After a lengthy discussion, the Community Planning and Development Commission (CPDC) approved, by a vote of 5-0, the PUD Special Permit for the Johnson Woods development. Construction on its next apartment building, labeled building sixteen, will now begin. The foundation has been poured, but the developer has been waiting for the building permit to be granted. Several issues have surfaced at the 45-acre development site over the past months including parking spaces being narrower than the previously approved width of nine feet; a foundation placed in the wrong location; lack of updated site plans, and a dispute over a promised, yet unbuilt, garage for a resident at the development.

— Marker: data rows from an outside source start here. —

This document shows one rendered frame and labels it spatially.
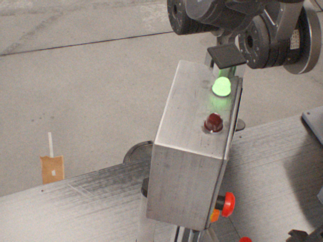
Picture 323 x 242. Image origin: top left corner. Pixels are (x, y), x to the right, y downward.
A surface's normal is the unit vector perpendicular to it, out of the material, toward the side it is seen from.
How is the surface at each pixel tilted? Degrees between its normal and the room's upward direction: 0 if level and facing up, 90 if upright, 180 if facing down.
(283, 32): 90
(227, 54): 0
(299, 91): 0
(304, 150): 0
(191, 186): 90
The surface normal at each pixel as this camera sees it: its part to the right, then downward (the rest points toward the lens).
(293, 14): 0.29, 0.74
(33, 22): 0.08, -0.65
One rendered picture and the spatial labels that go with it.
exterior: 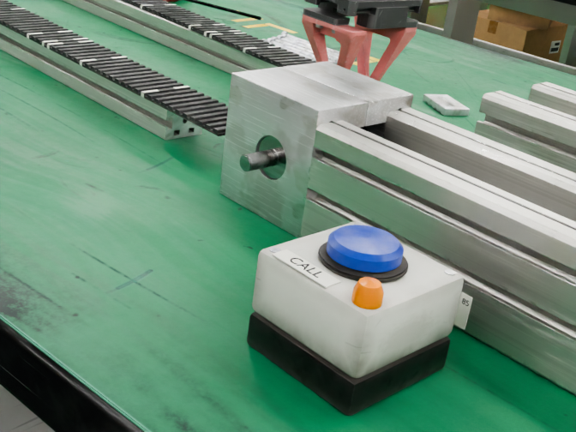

Attorney Bradley Latham, speaking for developer Ted Moore, acknowledged the errors that had been made but asked that the parking issue be separated from the other issues so that the construction of building sixteen could commence. CPDC agreed. The developer has submitted a bond to the town for the re-striping of the existing parking that will create the nine-foot-wide spaces as promised. The project should be completed by the end of June. Although no vote was taken, members of the CPDC indicated that future permits would be held up until all issues had been dealt with satisfactorily. “[The approved] plan verses the as-built [plan] has been hard to keep up with.” remarked CPDC member David Tuttle. The foundation and garage issues will be discussed again during the March 12 CPDC meeting at 7:30 PM.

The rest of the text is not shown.